Dataset excerpt:
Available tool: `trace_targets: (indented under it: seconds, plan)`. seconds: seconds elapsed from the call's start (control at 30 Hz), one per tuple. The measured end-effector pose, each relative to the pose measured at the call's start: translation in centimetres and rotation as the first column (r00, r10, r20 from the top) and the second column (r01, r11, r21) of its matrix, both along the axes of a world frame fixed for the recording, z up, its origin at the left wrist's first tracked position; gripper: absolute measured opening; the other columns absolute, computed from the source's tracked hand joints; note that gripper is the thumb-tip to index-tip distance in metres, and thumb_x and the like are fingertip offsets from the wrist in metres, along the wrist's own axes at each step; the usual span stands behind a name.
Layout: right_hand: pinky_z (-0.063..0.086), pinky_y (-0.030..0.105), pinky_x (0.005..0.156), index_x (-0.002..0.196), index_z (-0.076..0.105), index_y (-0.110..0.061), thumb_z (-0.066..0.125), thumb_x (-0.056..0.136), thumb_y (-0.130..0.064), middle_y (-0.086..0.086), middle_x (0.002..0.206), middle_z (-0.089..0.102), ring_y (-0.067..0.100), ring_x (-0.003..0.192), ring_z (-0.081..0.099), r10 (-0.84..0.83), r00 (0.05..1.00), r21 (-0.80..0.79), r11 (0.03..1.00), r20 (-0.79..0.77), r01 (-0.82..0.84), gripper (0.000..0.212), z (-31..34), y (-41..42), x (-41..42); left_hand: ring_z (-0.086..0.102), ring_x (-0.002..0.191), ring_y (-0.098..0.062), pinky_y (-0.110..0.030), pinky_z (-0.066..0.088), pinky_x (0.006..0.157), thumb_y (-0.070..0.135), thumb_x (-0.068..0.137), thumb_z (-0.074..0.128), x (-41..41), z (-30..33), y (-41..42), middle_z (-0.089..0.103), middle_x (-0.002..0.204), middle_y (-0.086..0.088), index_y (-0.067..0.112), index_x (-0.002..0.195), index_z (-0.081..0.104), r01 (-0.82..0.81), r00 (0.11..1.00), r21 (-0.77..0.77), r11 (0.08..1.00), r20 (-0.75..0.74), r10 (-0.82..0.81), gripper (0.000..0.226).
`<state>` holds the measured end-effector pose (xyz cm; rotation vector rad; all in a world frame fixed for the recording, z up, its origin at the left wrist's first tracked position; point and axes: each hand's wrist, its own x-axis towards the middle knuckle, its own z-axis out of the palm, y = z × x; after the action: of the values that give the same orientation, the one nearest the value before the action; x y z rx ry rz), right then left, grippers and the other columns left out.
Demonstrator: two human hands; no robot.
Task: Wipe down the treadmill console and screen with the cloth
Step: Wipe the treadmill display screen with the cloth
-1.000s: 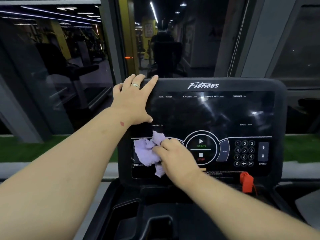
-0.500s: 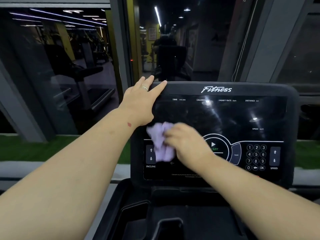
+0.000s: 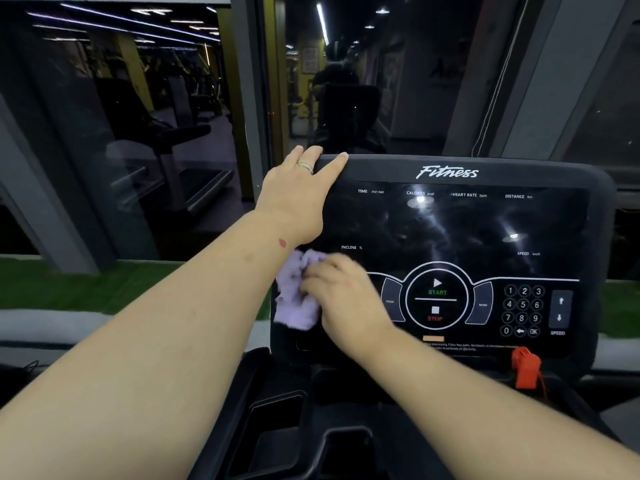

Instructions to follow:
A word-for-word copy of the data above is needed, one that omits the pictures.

Result of this task:
Available tool: `trace_targets: (indented under it: seconds, plan)`. seconds: seconds elapsed from the call's start (control at 30 Hz), one per tuple. The measured end-effector pose, each relative to the pose measured at the call's start: translation in centimetres and rotation as the first column (r00, r10, r20 from the top) and the second column (r01, r11, r21) of its matrix, both along the axes of a world frame fixed for the recording, z up, its origin at the left wrist's first tracked position; gripper: absolute measured opening; the other columns absolute, computed from the source's tracked hand joints; note that gripper is the thumb-tip to index-tip distance in metres, and thumb_x and the like are fingertip offsets from the wrist in metres, along the wrist's own axes at each step; the usual span stands behind a name.
Layout: right_hand: pinky_z (-0.063..0.086), pinky_y (-0.030..0.105), pinky_x (0.005..0.156), index_x (-0.002..0.196), index_z (-0.076..0.105), index_y (-0.110..0.061), thumb_z (-0.066..0.125), thumb_x (-0.056..0.136), thumb_y (-0.130..0.064), middle_y (-0.086..0.086), middle_x (0.002..0.206), middle_z (-0.089..0.102), ring_y (-0.067..0.100), ring_x (-0.003..0.192), ring_z (-0.081..0.099), r10 (-0.84..0.83), r00 (0.05..1.00), r21 (-0.80..0.79), r11 (0.03..1.00), r20 (-0.79..0.77), r01 (-0.82..0.84), gripper (0.000..0.212), z (-31..34), y (-41..42), x (-41..42); left_hand: ring_z (-0.086..0.102), ring_x (-0.002..0.191), ring_y (-0.098..0.062), pinky_y (-0.110..0.030), pinky_z (-0.066..0.088), pinky_x (0.006..0.157), thumb_y (-0.070..0.135), thumb_x (-0.068..0.137), thumb_z (-0.074..0.128), x (-41..41), z (-30..33), y (-41..42), middle_z (-0.089..0.103), middle_x (-0.002..0.204), middle_y (-0.086..0.088), index_y (-0.067..0.112), index_x (-0.002..0.195), index_z (-0.081..0.104), r01 (-0.82..0.81), r00 (0.11..1.00), r21 (-0.77..0.77), r11 (0.08..1.00), r20 (-0.75..0.74), r10 (-0.82..0.81), gripper (0.000..0.226).
`<state>` holds the measured end-effector pose (xyz cm; rotation vector rad; all in a world frame fixed for the recording, z up, its origin at the left wrist's first tracked position; point and axes: each hand's wrist, its own x-axis towards the middle knuckle, its own z-axis out of the palm, y = z × x; after the action: of the values that give the same orientation, the one nearest the value before the action; x y z rx ry rz), right then left, grippers and the other columns left out.
Demonstrator: two human hands; no robot.
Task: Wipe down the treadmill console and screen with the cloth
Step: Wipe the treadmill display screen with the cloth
-1.000s: 
-0.500s: 
+0.000s: 

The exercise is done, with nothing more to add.